Story by: Noelle Forde

Shocking statistics, one in four women and one in seven men will be the victim of domestic abuse according to the CDC. A reason why February is teen dating violence awareness month.

Domestic abuse experts and parents both say it’s important to educate teens about what is and isn’t a healthy relationship.

“We just always try to talk to our kids about who they are and what their identity is and how important and special they are so that they’re confident in themselves so that they’re gonna notice the signs of relationships that are not gonna be healthy or good for them,” says Jessica Garner, a parent.

Vicki Smith, the Executive Director of the Illinois Coalition against Domestic Violence says many teens may not even realize they’re in an abusive relationship. Most of the time this abuse isn’t physical, it’s emotional.

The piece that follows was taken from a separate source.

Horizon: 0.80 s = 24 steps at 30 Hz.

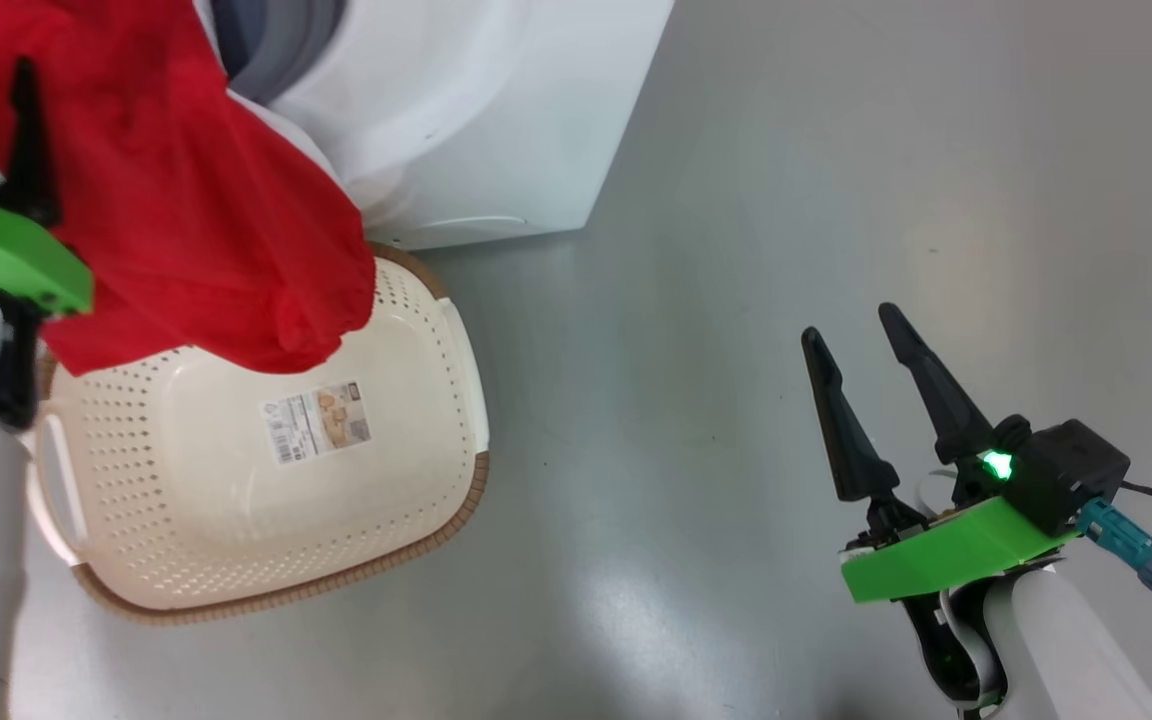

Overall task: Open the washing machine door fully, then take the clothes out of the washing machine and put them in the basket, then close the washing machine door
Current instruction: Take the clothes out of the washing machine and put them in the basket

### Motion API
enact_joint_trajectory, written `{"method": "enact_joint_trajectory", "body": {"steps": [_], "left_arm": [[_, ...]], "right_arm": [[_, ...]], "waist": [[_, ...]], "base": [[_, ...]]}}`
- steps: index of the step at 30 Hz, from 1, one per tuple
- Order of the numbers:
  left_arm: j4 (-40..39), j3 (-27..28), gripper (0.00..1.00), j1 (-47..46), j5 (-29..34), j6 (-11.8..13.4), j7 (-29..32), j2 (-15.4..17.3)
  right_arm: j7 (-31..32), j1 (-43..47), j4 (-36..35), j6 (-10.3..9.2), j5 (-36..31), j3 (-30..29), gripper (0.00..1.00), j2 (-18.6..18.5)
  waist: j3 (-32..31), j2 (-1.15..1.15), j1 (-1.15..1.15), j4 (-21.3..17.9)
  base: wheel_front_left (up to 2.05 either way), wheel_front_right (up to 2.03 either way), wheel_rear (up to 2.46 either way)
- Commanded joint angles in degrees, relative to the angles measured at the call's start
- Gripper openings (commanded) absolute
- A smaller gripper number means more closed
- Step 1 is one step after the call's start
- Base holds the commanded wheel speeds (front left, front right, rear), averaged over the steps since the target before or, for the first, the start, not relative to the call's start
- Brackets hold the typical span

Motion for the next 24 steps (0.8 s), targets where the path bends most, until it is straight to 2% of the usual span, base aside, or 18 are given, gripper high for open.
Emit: {"method": "enact_joint_trajectory", "body": {"steps": [1,9,16,17,18,19,22,23,24], "left_arm": [[0.13,1.04,1.0,-1.03,-0.46,0.04,-0.29,3.62],[9.07,0.91,1.0,-7.61,-1.05,0.04,-0.29,5.65],[11.49,-4.26,0.99,-8.8,-3.7,0.04,-0.29,4.84],[11.4,-5.0,0.94,-8.8,-4.43,0.04,-0.29,4.73],[11.36,-5.86,0.83,-8.79,-5.05,0.04,-0.29,4.76],[11.28,-6.69,0.66,-8.82,-5.64,0.04,-0.29,4.9],[10.89,-8.71,0.05,-8.94,-7.45,0.04,-0.29,5.45],[10.54,-9.27,0.0,-8.96,-7.97,0.04,-0.29,5.67],[10.15,-9.79,0.0,-8.93,-8.48,0.04,-0.29,5.83]], "right_arm": [[-0.37,-0.42,-1.52,0.19,0.41,1.57,1.0,0.05],[-0.37,-1.09,-2.07,0.19,0.86,2.02,1.0,0.05],[-0.37,-1.26,-2.32,0.19,1.09,1.8,1.0,0.05],[-0.37,-1.28,-2.34,0.19,1.12,1.74,1.0,0.05],[-0.37,-1.3,-2.36,0.19,1.13,1.71,1.0,0.05],[-0.37,-1.36,-2.38,0.19,1.15,1.69,1.0,0.05],[-0.37,-1.64,-2.42,0.19,1.22,1.69,1.0,0.05],[-0.37,-1.74,-2.44,0.19,1.24,1.67,1.0,0.05],[-0.37,-1.85,-2.44,0.19,1.27,1.66,1.0,0.05]], "waist": [[0.76,0.0,0.0,-0.6],[2.26,0.0,0.0,-1.8],[2.89,0.0,0.0,-2.19],[2.96,0.0,0.0,-2.17],[3.04,0.0,0.0,-2.14],[3.11,0.0,0.0,-2.12],[3.3,0.0,0.0,-2.06],[3.35,0.0,0.0,-2.03],[3.38,0.0,0.0,-2.01]], "base": [[0.0,0.0,0.0],[0.0,0.0,0.0],[0.0,0.0,0.0],[0.0,0.0,0.0],[0.0,0.0,0.0],[0.0,0.0,0.0],[0.0,0.0,0.0],[0.0,0.0,0.0],[0.0,0.0,0.0]]}}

“If someone is constantly texting you where are you, what are you doing. Why aren’t you answering me, No matter what time of day or night. It’s constant it’s chronic. That’s a controlling behavior that can become abusive,” says Vicki Smith, the Executive Director of the Illinois Coalition against Domestic Violence.

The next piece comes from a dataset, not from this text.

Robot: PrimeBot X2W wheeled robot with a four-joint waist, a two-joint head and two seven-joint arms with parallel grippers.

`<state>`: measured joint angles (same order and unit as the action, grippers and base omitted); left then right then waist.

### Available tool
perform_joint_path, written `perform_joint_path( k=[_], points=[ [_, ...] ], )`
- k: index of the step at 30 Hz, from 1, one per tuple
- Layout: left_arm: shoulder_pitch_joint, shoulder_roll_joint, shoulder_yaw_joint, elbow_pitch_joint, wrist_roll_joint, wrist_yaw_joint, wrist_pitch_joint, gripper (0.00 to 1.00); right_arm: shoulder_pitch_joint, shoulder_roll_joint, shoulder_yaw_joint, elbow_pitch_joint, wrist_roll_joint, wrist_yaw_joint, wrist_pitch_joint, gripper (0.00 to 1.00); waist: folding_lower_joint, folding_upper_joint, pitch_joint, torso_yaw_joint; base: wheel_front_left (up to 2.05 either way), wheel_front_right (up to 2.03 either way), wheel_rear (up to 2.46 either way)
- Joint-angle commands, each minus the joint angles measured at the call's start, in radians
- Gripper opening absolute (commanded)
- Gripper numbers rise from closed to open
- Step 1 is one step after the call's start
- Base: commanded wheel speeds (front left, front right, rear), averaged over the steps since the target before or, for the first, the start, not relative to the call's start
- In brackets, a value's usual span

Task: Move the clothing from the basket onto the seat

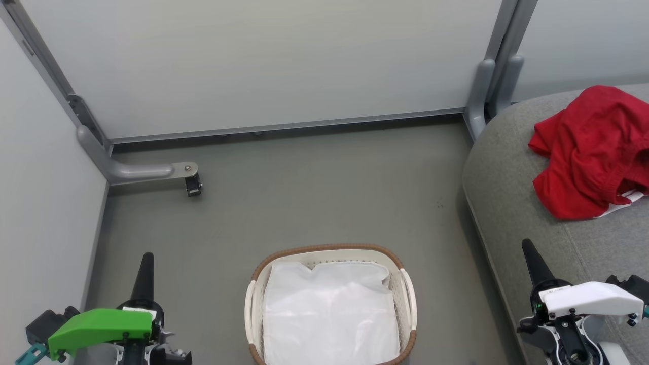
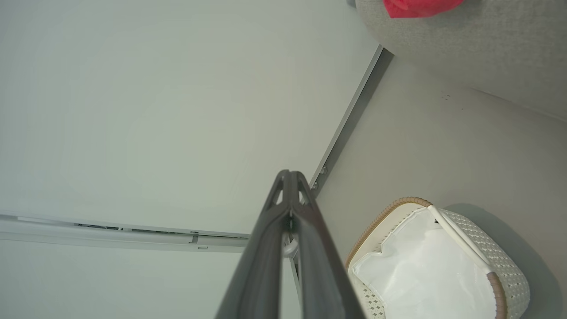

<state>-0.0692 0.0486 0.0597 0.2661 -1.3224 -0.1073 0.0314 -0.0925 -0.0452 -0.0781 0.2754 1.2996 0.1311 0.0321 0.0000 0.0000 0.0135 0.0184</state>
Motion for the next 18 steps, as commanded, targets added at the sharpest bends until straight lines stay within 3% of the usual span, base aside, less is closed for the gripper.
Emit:
perform_joint_path(
  k=[1,18],
  points=[
    [-0.023,0.003,0.005,-0.008,-0.023,-0.008,0.006,0.0,-0.015,-0.006,-0.005,-0.011,0.023,0.0,0.006,0.0,0.0,0.0,0.0,-0.001,0.0,0.0,0.0],
    [-0.035,0.003,0.029,-0.016,-0.147,-0.016,0.042,0.0,-0.019,-0.007,-0.021,-0.022,0.158,0.0,0.043,0.0,0.0,0.0,-0.005,-0.008,0.0,0.0,0.0]
  ],
)
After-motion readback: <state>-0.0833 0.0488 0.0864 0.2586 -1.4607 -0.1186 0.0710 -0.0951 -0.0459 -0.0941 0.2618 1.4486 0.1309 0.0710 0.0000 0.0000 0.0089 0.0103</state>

Smith feels teens need to know the difference between a healthy and unhealthy relationship.

“It’s important for us to better understand domestic violence doesn’t start when you turn 20. It starts when you’re much younger and beginning to interact with others in more social environments. So, it’s critical that we start talking,” says Smith.

Both parents and teens say it’s important to raise awareness about this.

“I think it’s really important for society or social media, maybe your family or friends to like build up what’s important in healthy relationships and what that looks like,” says Nyah Garner, a teenager.

“Not everybody has similar situations similar backgrounds so people need to be aware, not even for yourself but to watch out for friends family just people around you,” says Garner.

The National Domestic Violence hotline is 800-799-7233.